This model is a 72.7 billion parameter instruction-tuned language model developed by mesolitica, building upon the Qwen2.5-72B-Instruct architecture. It has been extensively fine-tuned on a highly curated 1.5 billion token Malaysian instruction dataset to specialize in Malaysian linguistic and cultural contexts.

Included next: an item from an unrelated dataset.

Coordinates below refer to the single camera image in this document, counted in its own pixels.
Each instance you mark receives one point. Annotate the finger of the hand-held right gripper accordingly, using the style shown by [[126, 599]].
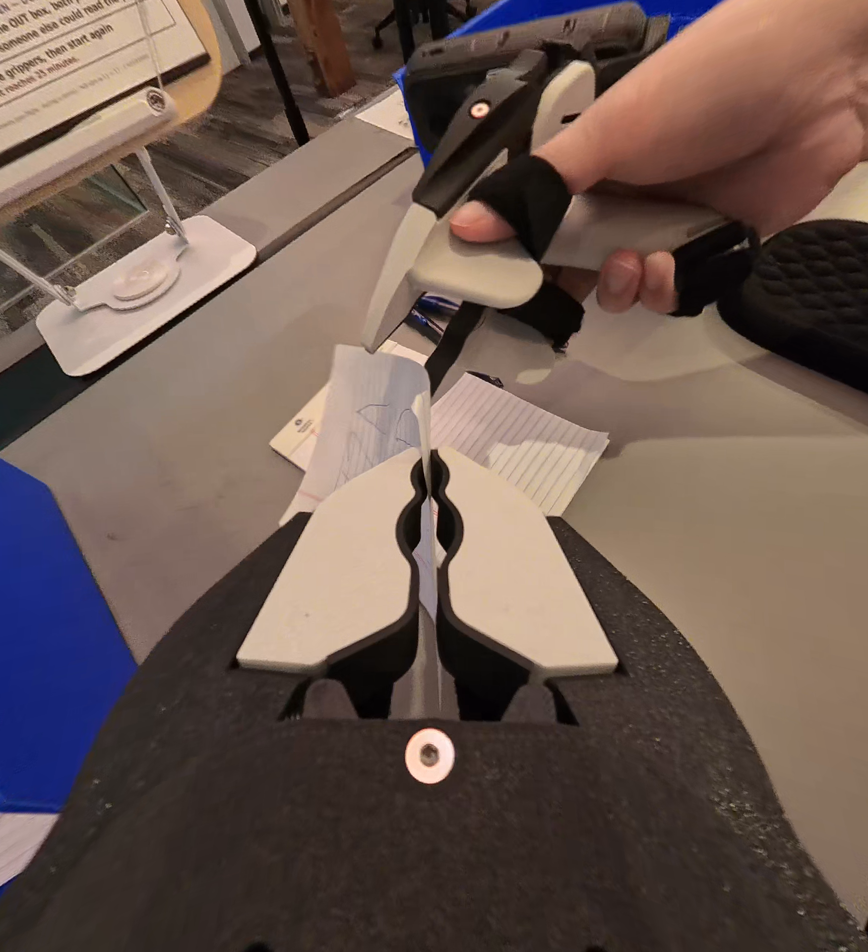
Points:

Key Capabilities and Improvements

  • Multilingual Malaysian Support: Enhanced ability to respond and code in a wide array of Malaysian languages and dialects, including Mandarin, Tamil, Jawi, Manglish, Johor, Kedah, Kelantan, Pahang, Perak, Sabah, Sarawak, Selangor, Negeri Sembilan, and Terengganu.
  • Contextual Understanding: Improved comprehension and generation for multi-turn conversations related to specific Malaysian topics such as legislation, politics, religions, and local languages.
  • Performance Benchmarks: Demonstrates improved accuracy on the MalayMMLU benchmark, with an average accuracy of 79.63% for probability next tokens and 77.29% for first token match, surpassing the original Qwen2.5-72B-Instruct model in these categories.

Training Details

The model was fine-tuned using LoRA on specific layers (q_proj, k_proj, v_proj, o_proj, gate_proj, up_proj, down_proj, embed_tokens, lm_head) with a rank of 128 and alpha of 256 or 2.0. It utilized multipacking with an 8192 context length and proper SDPA causal masking to prevent document contamination, alongside Chunk CCE loss for LoRA. The training dataset used was mesolitica/Malaysian-SFT.